Except, of course, he should have been on the left, especially when Leighton Baines was repeatedly left exposed to Italy’s marauding winger, Antonio Candreva. In deploying just two central midfielders against Italy’s triumvirate Hodgson could ill-afford for Steven Gerrard or Jordan Henderson to drift out of position to cover Rooney’s absence either.
Then, late in the game, with Rooney finally pushed up front, the 28-year old blew a huge chance to bring England back into the tie. It was the kind of opportunity players of the highest caliber take in the biggest games. “What a chance,” Hodgson was seen to mutter on the bench. That it was.
It was left to Paul Scholes to rally in Rooney’s defence. This from the man who, in the build up to the World Cup, had openly questioned whether the Scouser’s best days are now behind him. Who needs friends, eh?
“The best position for Wayne is centre-forward,” said Scholes on Sunday. “If you think about the contenders at the World Cup and goalscorers – Holland play Robin van Persie in his best position. Brazil play Neymar where he wants to play, Argentina with Messi, Portugal with Ronaldo.
“He’s England’s best goalscorer but he was played on the left, played on the right, then in the centre.
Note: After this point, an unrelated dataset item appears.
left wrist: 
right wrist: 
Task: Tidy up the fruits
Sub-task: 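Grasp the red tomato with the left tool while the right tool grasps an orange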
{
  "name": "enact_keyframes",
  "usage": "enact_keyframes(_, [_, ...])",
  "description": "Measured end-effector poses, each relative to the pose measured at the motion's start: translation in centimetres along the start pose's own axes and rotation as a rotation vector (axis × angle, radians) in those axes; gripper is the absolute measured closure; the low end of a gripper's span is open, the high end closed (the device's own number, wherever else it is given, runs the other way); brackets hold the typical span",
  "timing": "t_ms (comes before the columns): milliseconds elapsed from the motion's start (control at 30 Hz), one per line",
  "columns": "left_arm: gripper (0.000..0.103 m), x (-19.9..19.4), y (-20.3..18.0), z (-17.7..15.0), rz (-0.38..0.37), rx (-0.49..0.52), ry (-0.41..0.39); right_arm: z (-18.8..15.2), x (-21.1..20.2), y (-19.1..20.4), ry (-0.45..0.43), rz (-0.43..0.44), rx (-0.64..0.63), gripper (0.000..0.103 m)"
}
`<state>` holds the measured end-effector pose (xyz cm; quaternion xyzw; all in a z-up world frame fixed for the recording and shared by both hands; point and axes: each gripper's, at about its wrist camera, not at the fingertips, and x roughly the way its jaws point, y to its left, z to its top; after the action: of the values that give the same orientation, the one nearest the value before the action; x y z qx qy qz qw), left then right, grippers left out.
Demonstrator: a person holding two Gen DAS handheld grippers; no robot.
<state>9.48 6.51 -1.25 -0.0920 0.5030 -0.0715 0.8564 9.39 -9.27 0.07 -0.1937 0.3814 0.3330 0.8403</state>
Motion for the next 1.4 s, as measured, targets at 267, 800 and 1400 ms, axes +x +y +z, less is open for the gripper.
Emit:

Where’s the confidence in Wayne to say: ‘You’re our main player. You’re our centre-forward.’”
Yet, the result and performance leaves Hodgson with a genuine choice – to deploy Rooney once more in a wide role, and accept that the player’s indiscipline could well cost England a crucial goal against Uruguay, or to shift one of his two best players against Italy away from the roles in which they starred.
It is, of course, no choice at all.
Come August Louis van Gaal will face a similar dilemma at United. It will surprise many if the Dutchman shirks the big decision. After all, Rooney is no longer United’s best number nine. That is to say little of the excellent relationship enjoyed between Robin van Persie and his international coach.
Meanwhile, in Juan Mata and Shinji Kagawa United possesses two classic ‘number 10s’, albeit of highly contrasting styles. Each will better contribute to United’s balance than Rooney.
It is an observation that leaves Rooney’s career at a crossroads. Revered for his goalscoring exploits, while reviled for his dalliance with both Manchester City and Chelsea. Rooney is man that remains the talk of the nation. Rarer, it seems, for the right reasons.
United’s bean counters are locked in a dilemma too having pressed home David Moyes’ desire to lock Rooney down to a lengthy and expensive new five-year contract. One presumes van Gaal will countenance no interference from above, but with the ink barely dry, United’s board is in danger of looking embarrassingly profligate.
Back on the pitch Rooney is no longer the big man. The Englishman may have to accept that his options have narrowed. Probably at both club and international level.